Maar met een zonnetje erboven was dit geen straf. We wisten intussen nog niet of dit onze laatste etappe van de vakantie zou worden. We zaten nog maar vijftig kilometer van onze begincamping af, maar we hadden nog wat dagen over en als er een plekje voor ons was konden we nog een dagen luxe kamperen op Les Peupliers in Couhé. We kregen er inderdaad een veldje aan de rivier, compleet met kikker en uitzicht op het zwembad met waterglijbanen. Het zag er allemaal keurig uit en stond dan ook vol met Nederlandse caravans. Die bleken weer vol te zitten met verveelde pubers …

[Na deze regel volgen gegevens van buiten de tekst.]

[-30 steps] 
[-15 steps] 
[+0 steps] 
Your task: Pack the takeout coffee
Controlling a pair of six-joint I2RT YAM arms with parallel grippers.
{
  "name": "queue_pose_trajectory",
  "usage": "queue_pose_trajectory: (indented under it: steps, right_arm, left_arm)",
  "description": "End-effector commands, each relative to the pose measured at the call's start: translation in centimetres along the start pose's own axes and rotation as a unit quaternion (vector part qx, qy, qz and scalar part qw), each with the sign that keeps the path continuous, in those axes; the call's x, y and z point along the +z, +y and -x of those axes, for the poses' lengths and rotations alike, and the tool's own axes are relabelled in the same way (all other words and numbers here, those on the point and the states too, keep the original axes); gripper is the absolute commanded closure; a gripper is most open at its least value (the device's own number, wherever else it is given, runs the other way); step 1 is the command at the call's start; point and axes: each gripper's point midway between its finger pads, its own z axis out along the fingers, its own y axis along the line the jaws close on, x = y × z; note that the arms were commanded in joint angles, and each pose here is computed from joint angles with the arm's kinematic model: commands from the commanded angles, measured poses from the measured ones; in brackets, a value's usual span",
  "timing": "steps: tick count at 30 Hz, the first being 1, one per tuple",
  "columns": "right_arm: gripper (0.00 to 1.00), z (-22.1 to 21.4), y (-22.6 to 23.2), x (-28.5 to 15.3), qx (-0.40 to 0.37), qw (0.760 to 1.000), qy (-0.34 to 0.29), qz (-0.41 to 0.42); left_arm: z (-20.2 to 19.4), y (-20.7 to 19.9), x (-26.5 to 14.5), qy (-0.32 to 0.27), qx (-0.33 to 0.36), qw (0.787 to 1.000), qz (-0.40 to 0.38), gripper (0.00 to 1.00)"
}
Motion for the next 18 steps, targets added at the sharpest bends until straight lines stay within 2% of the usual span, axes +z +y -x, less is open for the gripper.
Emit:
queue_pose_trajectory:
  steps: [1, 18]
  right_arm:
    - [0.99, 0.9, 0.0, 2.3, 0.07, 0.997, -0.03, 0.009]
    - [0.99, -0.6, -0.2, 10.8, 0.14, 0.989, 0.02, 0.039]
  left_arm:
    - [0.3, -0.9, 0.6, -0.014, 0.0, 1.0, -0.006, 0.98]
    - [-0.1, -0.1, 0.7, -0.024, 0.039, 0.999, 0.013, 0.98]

Er was helemaal niets mis met deze camping. Alles was prima geregeld, de supermarkt zat een kilometer verderop en het was het prachtigste weer van de wereld. Pelle en Elise gleden van ’s morgens vroeg tot laat in de middag van de glijbaan en wij zaten ernaast onder een parasol. Toch was dit het niet helemaal … na drie weken druk in de weer te zijn geweest wilde het niet echt lukken met niksen. We voelden ons ook een beetje sneu op onze krukjes met onze microvezel handdoeken en drie vuile T-shirts per persoon. Om ons heen vulden de Nederlandse pubers hun dag met douchen en omkleden en verveeld om zich heen kijken. Het had iets deprimerends. Bovendien voelde het een beetje raar om hier te blijven rondhangen terwijl we nog maar twintig kilometer hoefden te rijden naar ons beginpunt. Gelukkig was het niet moeilijk om Pelle en Elise over te halen om de volgende dag onze tocht af te maken.
Het was een goede beslissing.geweest om in te pakken … het regende weer. We moesten dan ook voor onze laatste twintig kilometer de regenpakken nog tevoorschijn halen. We laadden al onze natte spullen in de auto en reden de rest van de dag lekker warm en droog terug naar huis.